Leaving the pictures out, print the lines from the first line of the listing through the line containing "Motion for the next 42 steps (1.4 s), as", exactly as they read, and no others.

**RECORDS TO USE:**
====
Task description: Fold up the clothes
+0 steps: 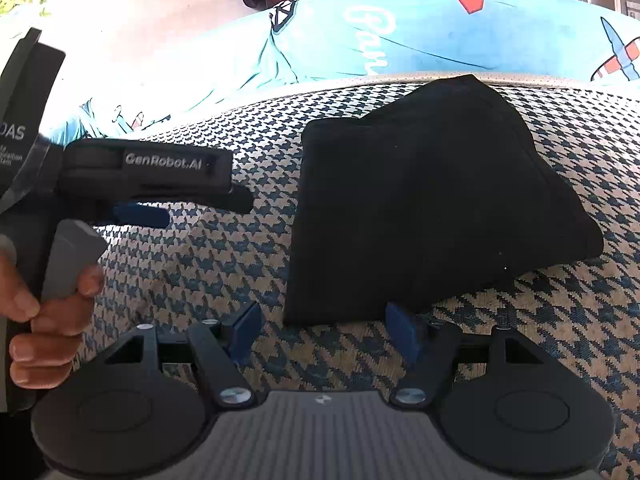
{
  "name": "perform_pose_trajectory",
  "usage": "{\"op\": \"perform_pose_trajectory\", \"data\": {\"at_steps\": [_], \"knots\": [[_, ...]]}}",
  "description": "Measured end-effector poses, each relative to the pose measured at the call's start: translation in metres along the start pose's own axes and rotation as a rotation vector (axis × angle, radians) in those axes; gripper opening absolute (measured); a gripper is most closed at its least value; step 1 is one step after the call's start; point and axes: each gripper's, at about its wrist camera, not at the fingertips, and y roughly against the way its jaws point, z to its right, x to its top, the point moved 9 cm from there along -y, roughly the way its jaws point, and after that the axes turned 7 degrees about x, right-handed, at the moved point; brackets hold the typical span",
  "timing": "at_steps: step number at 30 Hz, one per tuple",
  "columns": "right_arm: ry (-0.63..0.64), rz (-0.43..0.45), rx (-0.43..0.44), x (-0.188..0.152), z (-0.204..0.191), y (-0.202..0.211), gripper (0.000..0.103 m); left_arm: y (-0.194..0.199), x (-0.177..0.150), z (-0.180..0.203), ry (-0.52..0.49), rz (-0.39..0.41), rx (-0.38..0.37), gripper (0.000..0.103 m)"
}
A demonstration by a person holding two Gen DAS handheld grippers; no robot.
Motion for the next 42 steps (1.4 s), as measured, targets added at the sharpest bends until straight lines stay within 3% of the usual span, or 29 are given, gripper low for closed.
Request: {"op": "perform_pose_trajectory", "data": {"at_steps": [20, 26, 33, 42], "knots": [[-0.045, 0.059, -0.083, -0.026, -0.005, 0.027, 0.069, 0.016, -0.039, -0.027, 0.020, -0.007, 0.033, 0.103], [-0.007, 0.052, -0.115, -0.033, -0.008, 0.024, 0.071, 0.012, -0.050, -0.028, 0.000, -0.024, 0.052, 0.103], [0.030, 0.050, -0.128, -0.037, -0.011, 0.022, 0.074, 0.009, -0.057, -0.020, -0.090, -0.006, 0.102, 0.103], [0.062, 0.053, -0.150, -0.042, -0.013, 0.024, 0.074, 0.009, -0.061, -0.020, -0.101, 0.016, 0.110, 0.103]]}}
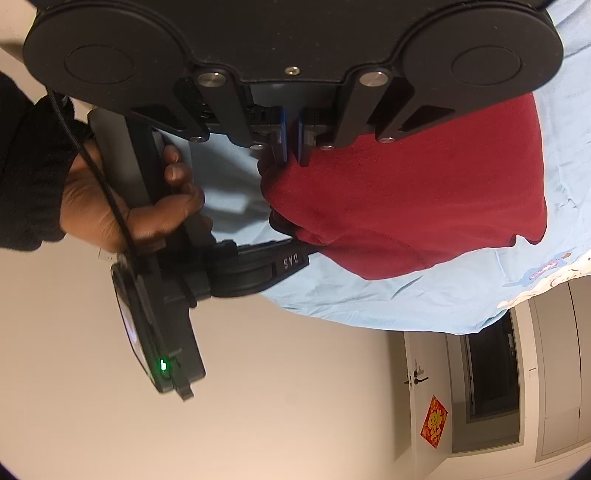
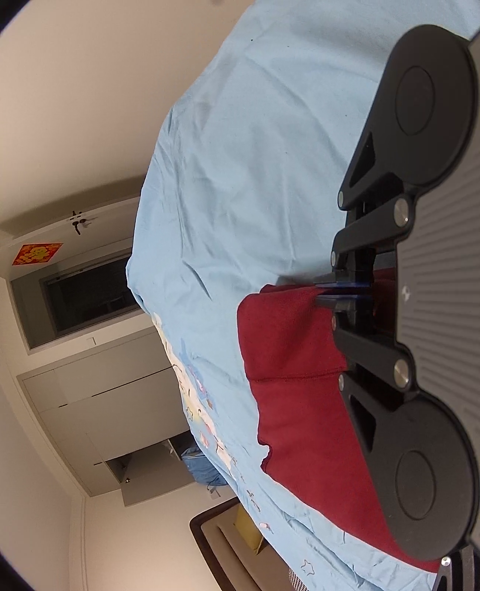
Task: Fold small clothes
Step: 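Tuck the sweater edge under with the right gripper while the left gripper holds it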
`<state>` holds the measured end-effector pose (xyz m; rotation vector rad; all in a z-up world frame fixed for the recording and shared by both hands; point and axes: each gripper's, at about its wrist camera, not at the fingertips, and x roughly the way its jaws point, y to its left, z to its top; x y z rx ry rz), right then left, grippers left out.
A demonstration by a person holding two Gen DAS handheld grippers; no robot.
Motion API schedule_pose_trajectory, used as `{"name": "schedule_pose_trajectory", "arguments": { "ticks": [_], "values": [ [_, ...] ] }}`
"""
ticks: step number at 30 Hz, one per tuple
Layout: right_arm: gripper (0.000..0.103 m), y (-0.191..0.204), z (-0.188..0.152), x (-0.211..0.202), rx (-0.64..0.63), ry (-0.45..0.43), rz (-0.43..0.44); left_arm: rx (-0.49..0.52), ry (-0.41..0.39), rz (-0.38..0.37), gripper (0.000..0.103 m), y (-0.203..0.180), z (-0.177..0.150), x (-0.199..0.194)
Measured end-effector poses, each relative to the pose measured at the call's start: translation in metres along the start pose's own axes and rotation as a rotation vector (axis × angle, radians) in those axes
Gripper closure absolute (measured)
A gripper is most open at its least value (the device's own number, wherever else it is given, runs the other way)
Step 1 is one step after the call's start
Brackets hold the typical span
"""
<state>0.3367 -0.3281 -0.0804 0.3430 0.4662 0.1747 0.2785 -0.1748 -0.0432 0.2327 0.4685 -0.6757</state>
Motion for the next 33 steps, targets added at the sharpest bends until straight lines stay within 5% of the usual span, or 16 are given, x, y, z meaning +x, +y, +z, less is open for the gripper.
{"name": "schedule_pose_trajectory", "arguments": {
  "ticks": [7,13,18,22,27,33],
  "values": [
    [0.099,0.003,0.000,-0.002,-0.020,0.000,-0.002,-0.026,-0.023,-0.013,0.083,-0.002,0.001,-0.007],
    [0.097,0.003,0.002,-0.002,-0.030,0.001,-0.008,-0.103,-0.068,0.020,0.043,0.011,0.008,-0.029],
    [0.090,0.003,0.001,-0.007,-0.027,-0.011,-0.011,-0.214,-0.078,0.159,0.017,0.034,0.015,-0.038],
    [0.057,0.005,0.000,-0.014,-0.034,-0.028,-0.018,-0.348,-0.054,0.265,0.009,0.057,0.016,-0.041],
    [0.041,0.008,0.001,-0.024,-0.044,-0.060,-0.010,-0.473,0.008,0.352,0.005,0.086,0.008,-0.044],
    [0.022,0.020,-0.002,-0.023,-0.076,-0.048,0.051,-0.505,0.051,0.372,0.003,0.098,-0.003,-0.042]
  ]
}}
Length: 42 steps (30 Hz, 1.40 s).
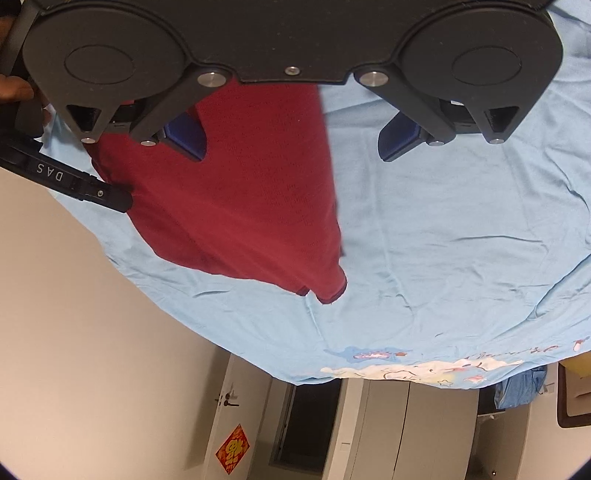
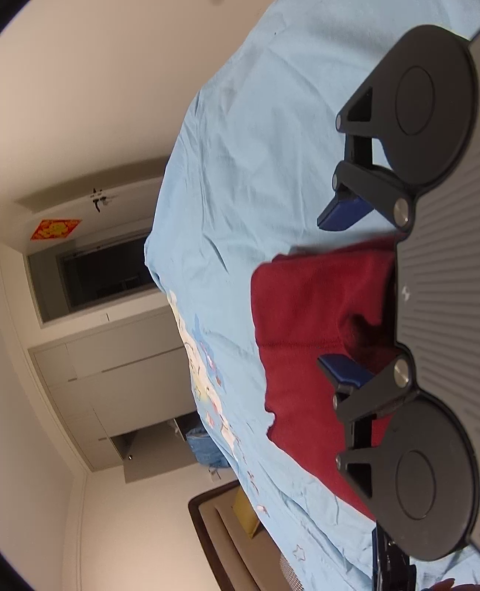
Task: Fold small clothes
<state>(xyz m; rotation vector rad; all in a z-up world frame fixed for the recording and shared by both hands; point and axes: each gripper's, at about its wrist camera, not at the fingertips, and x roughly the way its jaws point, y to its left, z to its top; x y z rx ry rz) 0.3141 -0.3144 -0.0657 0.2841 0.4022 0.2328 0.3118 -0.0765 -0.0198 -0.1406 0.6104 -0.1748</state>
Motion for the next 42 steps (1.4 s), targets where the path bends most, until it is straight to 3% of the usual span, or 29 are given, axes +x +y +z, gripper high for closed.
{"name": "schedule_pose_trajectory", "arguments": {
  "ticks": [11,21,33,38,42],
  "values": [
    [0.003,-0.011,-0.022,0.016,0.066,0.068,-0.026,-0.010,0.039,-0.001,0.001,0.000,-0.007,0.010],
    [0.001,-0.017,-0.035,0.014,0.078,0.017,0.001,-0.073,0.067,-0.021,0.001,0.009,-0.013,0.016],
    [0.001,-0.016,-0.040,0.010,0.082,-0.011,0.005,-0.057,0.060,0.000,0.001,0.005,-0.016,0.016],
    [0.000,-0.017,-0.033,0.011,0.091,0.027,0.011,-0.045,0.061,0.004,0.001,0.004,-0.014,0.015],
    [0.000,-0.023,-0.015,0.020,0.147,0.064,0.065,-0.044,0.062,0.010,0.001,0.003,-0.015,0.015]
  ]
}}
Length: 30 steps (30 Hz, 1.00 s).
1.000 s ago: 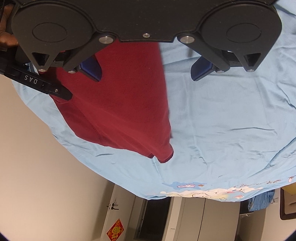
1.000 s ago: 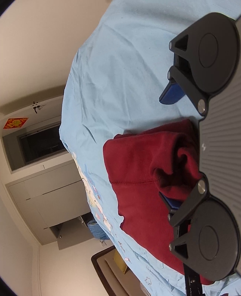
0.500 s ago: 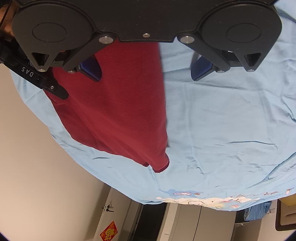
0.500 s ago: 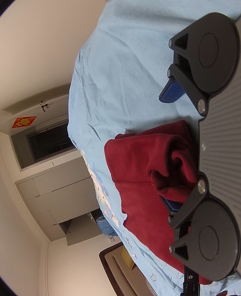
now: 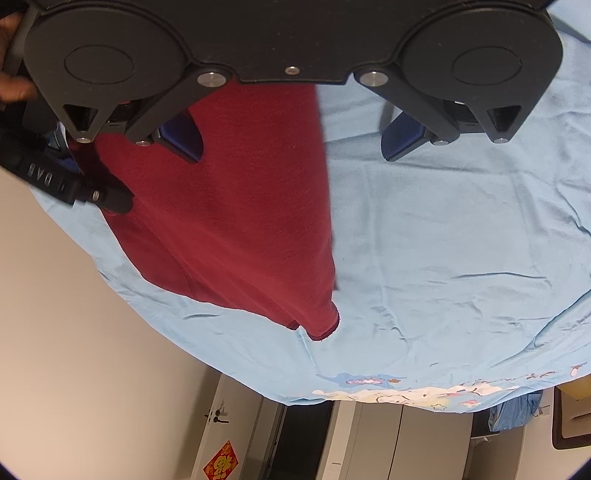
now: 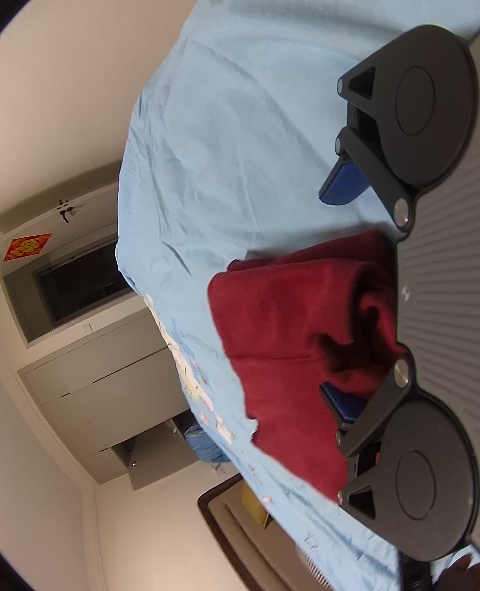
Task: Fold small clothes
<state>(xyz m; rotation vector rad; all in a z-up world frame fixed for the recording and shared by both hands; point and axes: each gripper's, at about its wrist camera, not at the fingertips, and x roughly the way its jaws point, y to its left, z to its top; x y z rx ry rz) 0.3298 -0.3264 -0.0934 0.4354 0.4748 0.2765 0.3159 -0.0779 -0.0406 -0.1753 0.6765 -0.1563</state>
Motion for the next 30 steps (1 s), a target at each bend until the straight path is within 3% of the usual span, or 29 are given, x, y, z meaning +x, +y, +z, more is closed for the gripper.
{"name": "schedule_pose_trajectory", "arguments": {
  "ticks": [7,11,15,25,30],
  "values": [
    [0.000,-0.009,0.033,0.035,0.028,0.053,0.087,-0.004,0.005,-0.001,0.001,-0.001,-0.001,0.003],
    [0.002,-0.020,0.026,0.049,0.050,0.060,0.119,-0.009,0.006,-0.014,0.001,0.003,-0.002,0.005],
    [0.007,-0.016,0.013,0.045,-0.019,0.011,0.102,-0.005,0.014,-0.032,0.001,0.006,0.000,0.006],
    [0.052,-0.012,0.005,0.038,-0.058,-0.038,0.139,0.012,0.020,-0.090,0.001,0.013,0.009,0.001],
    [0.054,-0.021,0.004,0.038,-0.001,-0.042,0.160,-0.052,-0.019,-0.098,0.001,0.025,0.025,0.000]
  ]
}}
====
**RESPONSE TO THE TASK:**
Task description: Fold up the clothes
+0 steps: 
{
  "name": "perform_pose_trajectory",
  "usage": "{\"op\": \"perform_pose_trajectory\", \"data\": {\"at_steps\": [_], \"knots\": [[_, ...]]}}",
  "description": "Measured end-effector poses, each relative to the pose measured at the call's start: translation in metres along the start pose's own axes and rotation as a rotation vector (axis × angle, radians) in those axes; gripper opening absolute (measured); a gripper is most closed at its least value; step 1 is one step after the call's start; point and axes: each gripper's, at about its wrist camera, not at the fingertips, and y roughly against the way its jaws point, z to its right, x to its top, the point moved 9 cm from there along -y, roughly the way its jaws point, and after that the axes turned 7 degrees about x, right-handed, at the moved point; brackets hold the typical span",
  "timing": "at_steps: step number at 30 Hz, one per tuple",
  "columns": "right_arm: ry (-0.63..0.64), rz (-0.43..0.45), rx (-0.43..0.44), x (-0.188..0.152), z (-0.204..0.191), y (-0.202..0.211), gripper (0.000..0.103 m); left_arm: y (-0.194..0.199), x (-0.177..0.150), z (-0.180..0.203), ry (-0.52..0.49), rz (-0.39..0.41), rx (-0.38..0.37), gripper (0.000..0.103 m)"
}
A demonstration by a person holding two Gen DAS handheld grippers; no robot.
Motion for the next 42 steps (1.4 s), as measured, targets added at the sharpest bends until straight lines stay within 3% of the usual span, or 29 are given, gripper low for closed.

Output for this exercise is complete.